What I will not accept is the attempt by various people – notably Gina Morvay, who comments on Bilerico as ginasf – to muddy the historical record by accusing Kate Bornstein of either misrepresenting the truth, or being over-invested in untruths told her by the late Doris Fish.
What Kate has said is that she understands that in sections of the Sydney and Melbourne communities in the late 70s, some people used the word positively about themselves.
This is in fact the case. I never met or knew Doris, but I corresponded with some of the women in the Playgirls troupe and met them when they came to London. Various people I know, now dead, were part of that community when in Australia. They all used ‘tranny’ about themselves and their friends.
According to my friends, they did so as part of an egalitarian world-view in which they wanted there to be no distinction between people who, at a given moment, identified as drag queens, transvestites, cross-dressing performers or pre- and post-op transexuals. No one got to pull rank – most people in that community turned the occasional trick, or performed on stage, not because that was who they were particularly but so that they could not pull rank over those more invested in hustling or shows.
And a lot of that community died in the epidemic, or are dead from other causes, and it is all in the past and not remembered even in those cities all that much. Maybe this particular worldview was less widespread in the community than it seemed to me at the time as I listened to those voices – I am sure plenty of people will want to correct me.
But what I will say is that the little I know bears out what Doris told Kate. Historical records are made out of a lot of voices, and they are all a part of the truth.

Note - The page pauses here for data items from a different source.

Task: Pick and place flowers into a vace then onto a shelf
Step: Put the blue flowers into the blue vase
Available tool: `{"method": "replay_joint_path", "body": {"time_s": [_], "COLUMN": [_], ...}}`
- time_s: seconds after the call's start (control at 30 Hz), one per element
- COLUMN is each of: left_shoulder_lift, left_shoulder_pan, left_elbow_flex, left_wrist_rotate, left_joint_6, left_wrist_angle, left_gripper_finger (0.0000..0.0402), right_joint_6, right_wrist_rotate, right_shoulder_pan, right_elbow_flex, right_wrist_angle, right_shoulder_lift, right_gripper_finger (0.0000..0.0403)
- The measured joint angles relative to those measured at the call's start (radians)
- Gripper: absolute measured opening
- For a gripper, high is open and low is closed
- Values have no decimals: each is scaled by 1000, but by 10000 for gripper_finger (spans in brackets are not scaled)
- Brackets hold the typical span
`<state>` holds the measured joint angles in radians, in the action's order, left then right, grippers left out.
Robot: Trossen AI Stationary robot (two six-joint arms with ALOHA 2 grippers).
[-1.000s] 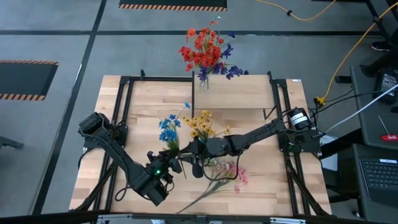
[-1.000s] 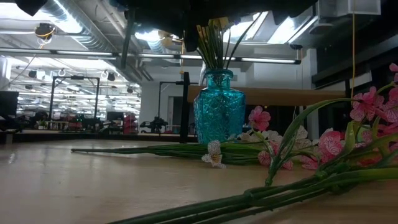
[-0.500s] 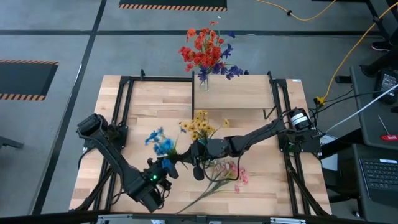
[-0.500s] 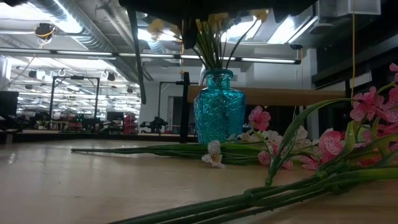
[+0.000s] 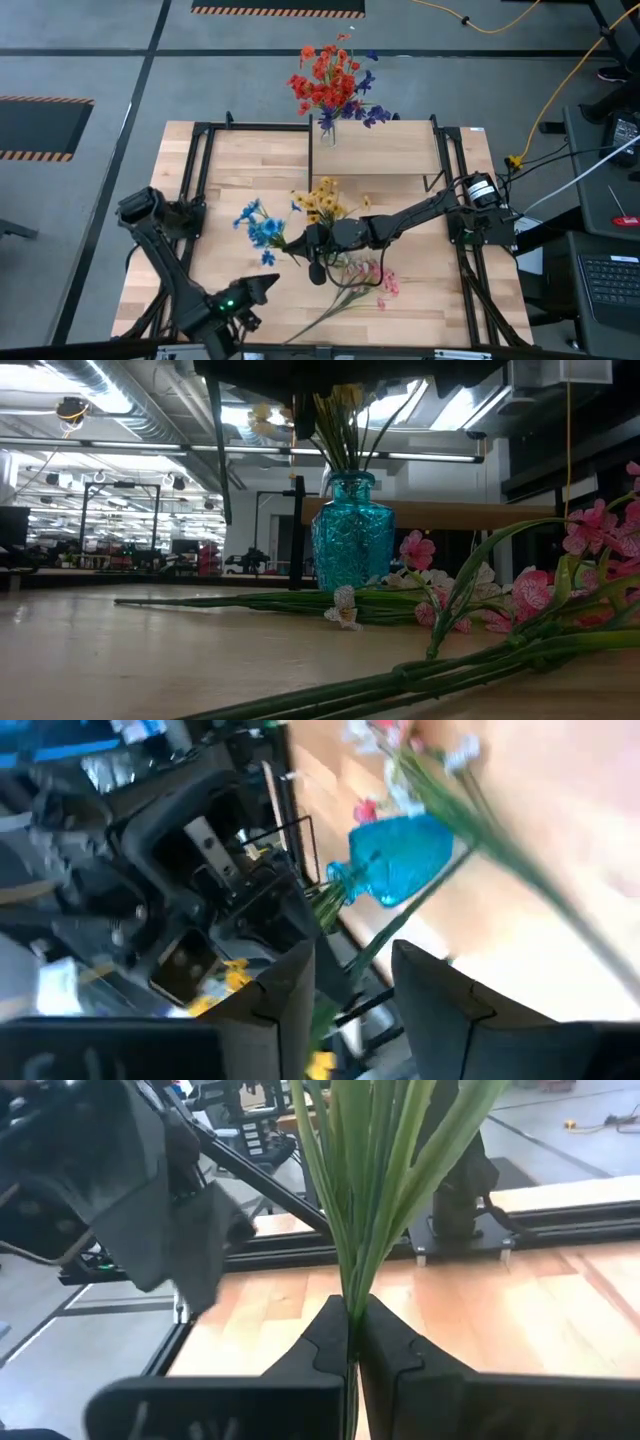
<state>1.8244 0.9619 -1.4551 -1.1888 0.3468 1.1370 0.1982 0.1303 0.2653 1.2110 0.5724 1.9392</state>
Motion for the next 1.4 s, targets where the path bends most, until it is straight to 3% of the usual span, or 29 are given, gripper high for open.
{"method": "replay_joint_path", "body": {"time_s": [0.17,0.33,0.47,0.57,0.77,0.9,1.1,1.27,1.4], "left_shoulder_lift": [-2,-2,-11,-28,-65,-82,-83,-122,-201], "left_shoulder_pan": [40,86,142,175,195,183,136,118,105], "left_elbow_flex": [0,0,27,71,179,247,345,508,668], "left_wrist_rotate": [22,40,26,20,27,105,338,441,449], "left_joint_6": [-314,-707,-1028,-1143,-1330,-1284,-908,-743,-629], "left_wrist_angle": [26,218,346,351,306,145,-269,-681,-1008], "left_gripper_finger": [115,82,37,7,1,2,1,1,1], "right_joint_6": [-47,-82,-146,-162,-151,-145,-124,-124,-88], "right_wrist_rotate": [0,5,112,195,210,293,310,373,434], "right_shoulder_pan": [2,27,73,107,152,175,194,210,230], "right_elbow_flex": [19,90,154,169,179,179,179,179,179], "right_wrist_angle": [-1,-77,-188,-230,-229,-260,-274,-333,-407], "right_shoulder_lift": [0,0,0,0,0,-1,-4,-14,-49], "right_gripper_finger": [6,6,6,6,6,6,6,6,6]}}
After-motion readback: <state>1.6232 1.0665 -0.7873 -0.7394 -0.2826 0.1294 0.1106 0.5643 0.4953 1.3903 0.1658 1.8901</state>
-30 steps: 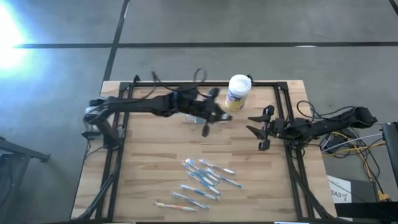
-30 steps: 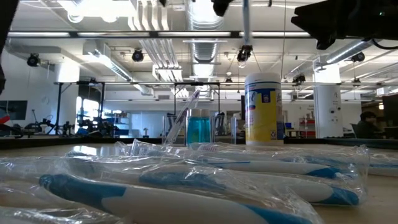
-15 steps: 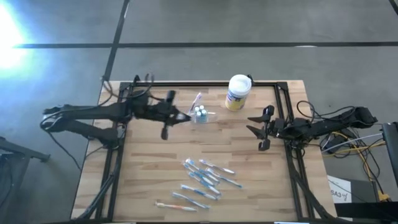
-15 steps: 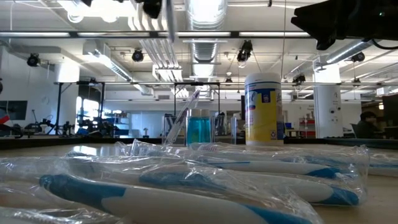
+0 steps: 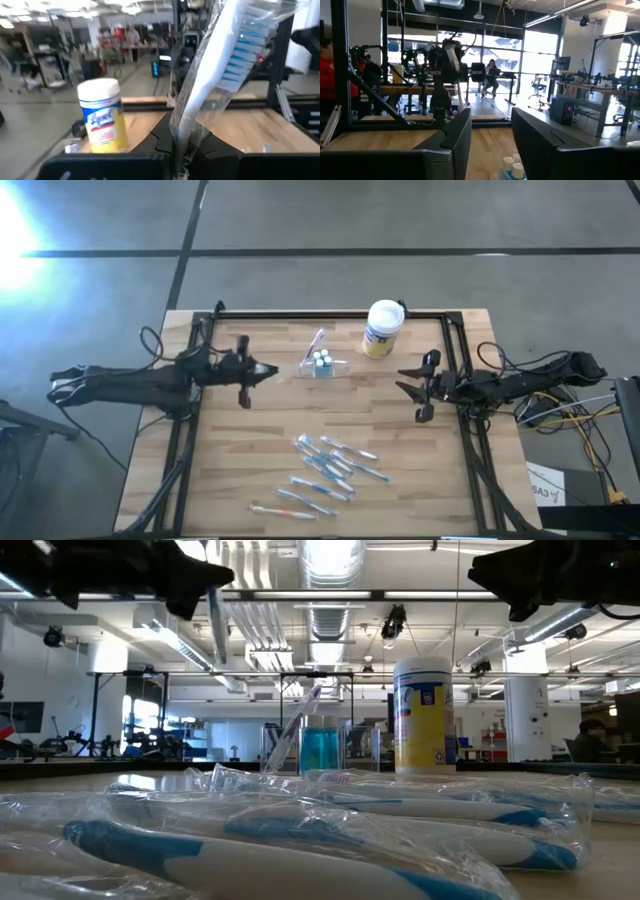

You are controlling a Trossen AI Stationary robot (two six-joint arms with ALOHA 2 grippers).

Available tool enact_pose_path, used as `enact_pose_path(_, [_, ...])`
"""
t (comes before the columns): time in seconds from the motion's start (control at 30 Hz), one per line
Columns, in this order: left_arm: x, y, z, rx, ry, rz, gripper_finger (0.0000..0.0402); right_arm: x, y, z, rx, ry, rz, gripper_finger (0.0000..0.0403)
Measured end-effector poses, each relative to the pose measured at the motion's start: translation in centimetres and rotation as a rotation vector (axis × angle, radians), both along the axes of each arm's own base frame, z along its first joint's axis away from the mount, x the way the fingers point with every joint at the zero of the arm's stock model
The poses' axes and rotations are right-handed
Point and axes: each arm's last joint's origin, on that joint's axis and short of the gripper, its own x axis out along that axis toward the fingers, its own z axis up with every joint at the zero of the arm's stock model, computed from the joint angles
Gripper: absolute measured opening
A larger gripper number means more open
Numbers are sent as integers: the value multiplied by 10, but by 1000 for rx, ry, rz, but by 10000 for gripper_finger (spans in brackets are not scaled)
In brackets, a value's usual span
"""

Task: Pick & Place toothbrushing station
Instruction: Put the blue toothbrush into the left section of the transparent organizer

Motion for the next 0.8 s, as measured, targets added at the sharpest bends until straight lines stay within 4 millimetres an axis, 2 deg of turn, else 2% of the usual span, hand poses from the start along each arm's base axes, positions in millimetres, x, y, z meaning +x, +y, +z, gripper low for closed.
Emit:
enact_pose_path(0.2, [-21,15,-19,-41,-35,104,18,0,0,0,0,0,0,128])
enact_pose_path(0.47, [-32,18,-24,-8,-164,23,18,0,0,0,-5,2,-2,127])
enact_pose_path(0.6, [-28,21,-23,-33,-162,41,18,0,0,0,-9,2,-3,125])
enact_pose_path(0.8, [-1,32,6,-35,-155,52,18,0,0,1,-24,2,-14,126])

Gina has accused Kate of making ‘underresearched’ statements – a claim which contains some elitist assumptions. When a community is dead, and was not the sort of community that left all that much in the way of written records, how precisely do we research them except through anecdotal memory?
None of which, in the end, affects the fact that a clear majority of the community is either hugely or moderately offended by the term and wants it gone and out of use and rationed in fiction even in the name of realism.
But different views have existed and we should not make this the crucial indicator of transphobia in the great world. After all, Janice Raymond, Robin Morgan, Germaine Greer and Julie Bindel manage to be the gold standard of transphobia without, as far as I know, ever using the word.